**Your objective**
The reply should consist of the entire listing, word for word.
··· Dataset extract ···
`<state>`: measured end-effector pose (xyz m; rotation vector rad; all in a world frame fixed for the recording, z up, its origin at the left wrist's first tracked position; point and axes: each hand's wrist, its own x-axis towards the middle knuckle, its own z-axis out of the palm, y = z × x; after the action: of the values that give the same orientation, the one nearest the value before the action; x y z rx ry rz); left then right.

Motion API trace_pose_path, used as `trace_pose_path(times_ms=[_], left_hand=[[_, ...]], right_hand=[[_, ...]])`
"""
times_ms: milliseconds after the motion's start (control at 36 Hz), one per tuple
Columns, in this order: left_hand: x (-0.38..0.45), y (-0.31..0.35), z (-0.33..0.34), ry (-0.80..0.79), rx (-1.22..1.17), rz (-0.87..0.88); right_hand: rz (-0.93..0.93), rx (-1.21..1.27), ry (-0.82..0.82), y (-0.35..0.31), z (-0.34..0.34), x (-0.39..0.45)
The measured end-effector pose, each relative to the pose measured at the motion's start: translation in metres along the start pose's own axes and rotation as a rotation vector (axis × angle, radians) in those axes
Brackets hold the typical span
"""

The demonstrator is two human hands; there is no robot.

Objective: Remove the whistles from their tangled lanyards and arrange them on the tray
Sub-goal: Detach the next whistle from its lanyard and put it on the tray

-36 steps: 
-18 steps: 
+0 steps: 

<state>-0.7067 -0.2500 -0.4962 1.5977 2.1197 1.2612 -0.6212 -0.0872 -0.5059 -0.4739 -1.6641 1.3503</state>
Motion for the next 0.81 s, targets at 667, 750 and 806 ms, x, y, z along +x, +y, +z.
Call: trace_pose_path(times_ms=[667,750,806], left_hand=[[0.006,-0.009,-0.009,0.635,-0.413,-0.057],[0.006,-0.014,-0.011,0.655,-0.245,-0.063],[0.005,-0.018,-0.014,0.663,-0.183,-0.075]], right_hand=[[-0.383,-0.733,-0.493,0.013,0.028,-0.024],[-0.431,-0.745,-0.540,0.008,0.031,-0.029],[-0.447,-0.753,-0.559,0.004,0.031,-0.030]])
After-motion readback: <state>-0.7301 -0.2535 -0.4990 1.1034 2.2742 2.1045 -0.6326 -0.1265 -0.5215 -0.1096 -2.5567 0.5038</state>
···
**Written answer**
`<state>`: measured end-effector pose (xyz m; rotation vector rad; all in a world frame fixed for the recording, z up, its origin at the left wrist's first tracked position; point and axes: each hand's wrist, its own x-axis towards the middle knuckle, its own z-axis out of the palm, y = z × x; after the action: of the values that give the same orientation, the one nearest the value before the action; x y z rx ry rz); left then right.

Motion API trace_pose_path, used as `trace_pose_path(times_ms=[_], left_hand=[[_, ...]], right_hand=[[_, ...]])`
"""
times_ms: milliseconds after the motion's start (control at 36 Hz), one per tuple
Columns, in this order: left_hand: x (-0.38..0.45), y (-0.31..0.35), z (-0.33..0.34), ry (-0.80..0.79), rx (-1.22..1.17), rz (-0.87..0.88); right_hand: rz (-0.93..0.93), rx (-1.21..1.27), ry (-0.82..0.82), y (-0.35..0.31), z (-0.34..0.34), x (-0.39..0.45)
The measured end-effector pose, each relative to the pose measured at the motion's start: translation in metres along the start pose's own axes and rotation as a rotation vector (axis × angle, radians) in those axes
Brackets hold the typical span
"""

The demonstrator is two human hands; there is no robot.

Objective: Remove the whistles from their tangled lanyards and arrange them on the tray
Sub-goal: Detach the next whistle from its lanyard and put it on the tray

-36 steps: 
-18 steps: 
+0 steps: 

<state>-0.7067 -0.2500 -0.4962 1.5977 2.1197 1.2612 -0.6212 -0.0872 -0.5059 -0.4739 -1.6641 1.3503</state>
Motion for the next 0.81 s, targets at 667, 750 and 806 ms, x, y, z along +x, +y, +z.
Call: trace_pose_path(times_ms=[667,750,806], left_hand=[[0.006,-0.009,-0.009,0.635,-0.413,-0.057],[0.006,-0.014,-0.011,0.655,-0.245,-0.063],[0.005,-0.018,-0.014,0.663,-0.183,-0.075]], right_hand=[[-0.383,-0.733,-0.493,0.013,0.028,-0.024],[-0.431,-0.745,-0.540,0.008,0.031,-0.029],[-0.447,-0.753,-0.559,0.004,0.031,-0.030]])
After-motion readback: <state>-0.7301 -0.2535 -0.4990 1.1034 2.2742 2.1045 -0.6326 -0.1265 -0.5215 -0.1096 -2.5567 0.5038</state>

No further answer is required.